(Records from a data collection)
━━━━━━━━━━━━━━━━━━━━━━━━━━━━━━

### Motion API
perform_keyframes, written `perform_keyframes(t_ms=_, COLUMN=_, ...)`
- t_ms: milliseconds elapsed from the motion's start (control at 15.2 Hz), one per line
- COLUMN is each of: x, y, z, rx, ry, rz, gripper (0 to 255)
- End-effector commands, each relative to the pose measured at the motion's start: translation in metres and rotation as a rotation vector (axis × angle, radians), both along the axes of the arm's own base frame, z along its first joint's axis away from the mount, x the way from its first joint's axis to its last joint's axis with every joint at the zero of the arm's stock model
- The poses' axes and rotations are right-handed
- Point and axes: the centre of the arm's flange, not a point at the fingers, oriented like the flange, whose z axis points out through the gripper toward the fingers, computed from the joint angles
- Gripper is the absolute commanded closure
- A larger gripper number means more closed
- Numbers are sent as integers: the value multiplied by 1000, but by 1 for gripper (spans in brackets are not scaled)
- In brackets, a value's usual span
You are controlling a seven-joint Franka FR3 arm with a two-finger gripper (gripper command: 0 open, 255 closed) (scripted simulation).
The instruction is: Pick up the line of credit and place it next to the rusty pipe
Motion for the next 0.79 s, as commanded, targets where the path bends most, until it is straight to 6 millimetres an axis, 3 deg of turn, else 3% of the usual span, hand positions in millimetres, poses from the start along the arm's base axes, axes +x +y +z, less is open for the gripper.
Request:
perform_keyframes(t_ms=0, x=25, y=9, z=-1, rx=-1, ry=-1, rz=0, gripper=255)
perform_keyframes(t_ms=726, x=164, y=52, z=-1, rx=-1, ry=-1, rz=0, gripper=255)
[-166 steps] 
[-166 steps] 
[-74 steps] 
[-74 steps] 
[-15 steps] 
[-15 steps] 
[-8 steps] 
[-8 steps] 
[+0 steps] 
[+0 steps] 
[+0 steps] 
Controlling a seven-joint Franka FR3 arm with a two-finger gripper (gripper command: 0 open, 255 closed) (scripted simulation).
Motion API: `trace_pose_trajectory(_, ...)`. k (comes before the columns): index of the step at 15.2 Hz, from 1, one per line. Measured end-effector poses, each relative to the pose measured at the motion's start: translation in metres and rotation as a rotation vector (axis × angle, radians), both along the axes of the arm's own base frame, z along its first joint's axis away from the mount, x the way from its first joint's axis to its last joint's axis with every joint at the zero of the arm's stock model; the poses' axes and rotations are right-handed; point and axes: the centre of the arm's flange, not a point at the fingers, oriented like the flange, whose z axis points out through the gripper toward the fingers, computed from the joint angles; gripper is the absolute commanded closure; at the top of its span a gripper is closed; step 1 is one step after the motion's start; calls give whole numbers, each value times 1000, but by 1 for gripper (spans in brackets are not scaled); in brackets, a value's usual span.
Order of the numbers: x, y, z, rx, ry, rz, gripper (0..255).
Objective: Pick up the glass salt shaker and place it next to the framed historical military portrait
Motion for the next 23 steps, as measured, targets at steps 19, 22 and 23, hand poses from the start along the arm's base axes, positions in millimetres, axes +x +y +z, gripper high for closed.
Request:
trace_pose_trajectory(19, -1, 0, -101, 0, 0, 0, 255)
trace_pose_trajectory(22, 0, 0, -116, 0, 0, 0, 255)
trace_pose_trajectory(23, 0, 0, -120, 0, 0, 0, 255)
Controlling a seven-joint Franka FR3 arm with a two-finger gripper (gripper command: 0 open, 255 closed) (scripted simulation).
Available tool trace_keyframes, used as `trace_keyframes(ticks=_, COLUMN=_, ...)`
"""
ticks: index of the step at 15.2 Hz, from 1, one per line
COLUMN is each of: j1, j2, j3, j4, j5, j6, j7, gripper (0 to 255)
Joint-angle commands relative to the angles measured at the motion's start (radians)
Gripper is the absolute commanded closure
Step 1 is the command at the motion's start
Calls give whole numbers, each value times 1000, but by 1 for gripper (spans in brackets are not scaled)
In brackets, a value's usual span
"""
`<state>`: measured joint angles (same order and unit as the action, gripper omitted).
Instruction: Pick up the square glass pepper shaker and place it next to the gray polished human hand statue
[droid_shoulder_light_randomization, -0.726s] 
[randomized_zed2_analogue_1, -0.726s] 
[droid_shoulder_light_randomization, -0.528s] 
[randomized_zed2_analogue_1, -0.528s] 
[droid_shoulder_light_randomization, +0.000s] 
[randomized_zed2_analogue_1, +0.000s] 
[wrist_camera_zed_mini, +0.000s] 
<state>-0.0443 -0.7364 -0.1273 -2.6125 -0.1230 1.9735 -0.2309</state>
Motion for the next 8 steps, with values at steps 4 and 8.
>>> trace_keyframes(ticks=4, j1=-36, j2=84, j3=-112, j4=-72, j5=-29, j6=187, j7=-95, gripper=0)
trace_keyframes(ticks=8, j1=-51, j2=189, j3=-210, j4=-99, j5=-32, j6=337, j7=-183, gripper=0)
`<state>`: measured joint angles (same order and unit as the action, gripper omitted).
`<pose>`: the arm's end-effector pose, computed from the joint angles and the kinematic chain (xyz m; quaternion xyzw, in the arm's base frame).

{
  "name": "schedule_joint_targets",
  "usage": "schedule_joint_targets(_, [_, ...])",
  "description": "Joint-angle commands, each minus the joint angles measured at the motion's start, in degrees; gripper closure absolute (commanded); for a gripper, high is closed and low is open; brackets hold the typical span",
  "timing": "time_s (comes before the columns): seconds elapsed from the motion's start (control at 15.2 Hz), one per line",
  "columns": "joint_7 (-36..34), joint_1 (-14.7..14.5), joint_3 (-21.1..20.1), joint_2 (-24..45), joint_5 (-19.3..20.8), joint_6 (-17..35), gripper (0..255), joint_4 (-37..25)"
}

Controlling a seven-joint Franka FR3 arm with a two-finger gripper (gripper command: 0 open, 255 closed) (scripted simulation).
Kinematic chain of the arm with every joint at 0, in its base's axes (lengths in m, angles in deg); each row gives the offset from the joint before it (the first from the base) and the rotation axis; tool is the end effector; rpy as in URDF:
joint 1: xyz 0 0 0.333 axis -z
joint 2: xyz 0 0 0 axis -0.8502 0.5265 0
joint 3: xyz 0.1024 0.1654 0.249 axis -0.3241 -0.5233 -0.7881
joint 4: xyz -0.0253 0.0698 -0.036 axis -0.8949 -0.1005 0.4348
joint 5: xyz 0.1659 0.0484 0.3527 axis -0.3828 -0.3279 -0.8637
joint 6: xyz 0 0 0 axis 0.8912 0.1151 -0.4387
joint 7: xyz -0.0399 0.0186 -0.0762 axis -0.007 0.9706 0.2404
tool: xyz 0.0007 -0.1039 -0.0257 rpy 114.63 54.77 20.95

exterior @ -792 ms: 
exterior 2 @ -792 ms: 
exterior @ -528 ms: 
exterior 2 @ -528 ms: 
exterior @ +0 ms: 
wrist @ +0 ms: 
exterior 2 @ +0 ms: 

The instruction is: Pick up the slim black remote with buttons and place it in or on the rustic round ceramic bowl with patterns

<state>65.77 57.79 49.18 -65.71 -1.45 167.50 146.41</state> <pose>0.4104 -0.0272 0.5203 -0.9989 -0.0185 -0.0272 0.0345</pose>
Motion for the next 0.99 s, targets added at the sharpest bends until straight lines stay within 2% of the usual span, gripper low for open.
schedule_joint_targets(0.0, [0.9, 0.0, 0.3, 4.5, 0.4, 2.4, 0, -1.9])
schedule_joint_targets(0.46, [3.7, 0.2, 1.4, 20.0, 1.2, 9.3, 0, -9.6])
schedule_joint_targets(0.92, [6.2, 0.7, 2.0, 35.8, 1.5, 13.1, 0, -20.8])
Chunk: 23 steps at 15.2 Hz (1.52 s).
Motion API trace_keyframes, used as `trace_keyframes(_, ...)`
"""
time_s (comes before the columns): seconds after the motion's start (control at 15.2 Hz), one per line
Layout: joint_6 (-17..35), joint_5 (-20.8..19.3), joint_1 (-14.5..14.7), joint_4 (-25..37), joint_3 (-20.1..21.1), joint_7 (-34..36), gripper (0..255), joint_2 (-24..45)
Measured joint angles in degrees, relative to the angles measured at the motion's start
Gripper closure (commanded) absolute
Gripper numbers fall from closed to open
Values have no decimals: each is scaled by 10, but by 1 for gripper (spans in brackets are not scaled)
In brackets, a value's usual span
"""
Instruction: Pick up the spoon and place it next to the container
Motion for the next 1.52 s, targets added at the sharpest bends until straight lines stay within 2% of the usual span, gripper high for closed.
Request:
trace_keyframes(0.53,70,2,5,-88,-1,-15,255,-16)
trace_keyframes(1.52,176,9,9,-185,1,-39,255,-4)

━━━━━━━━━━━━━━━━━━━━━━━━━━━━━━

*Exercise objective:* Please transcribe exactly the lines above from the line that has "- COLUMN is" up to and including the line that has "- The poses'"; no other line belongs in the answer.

*Answer:*
- COLUMN is each of: x, y, z, rx, ry, rz, gripper (0 to 255)
- End-effector commands, each relative to the pose measured at the motion's start: translation in metres and rotation as a rotation vector (axis × angle, radians), both along the axes of the arm's own base frame, z along its first joint's axis away from the mount, x the way from its first joint's axis to its last joint's axis with every joint at the zero of the arm's stock model
- The poses' axes and rotations are right-handed

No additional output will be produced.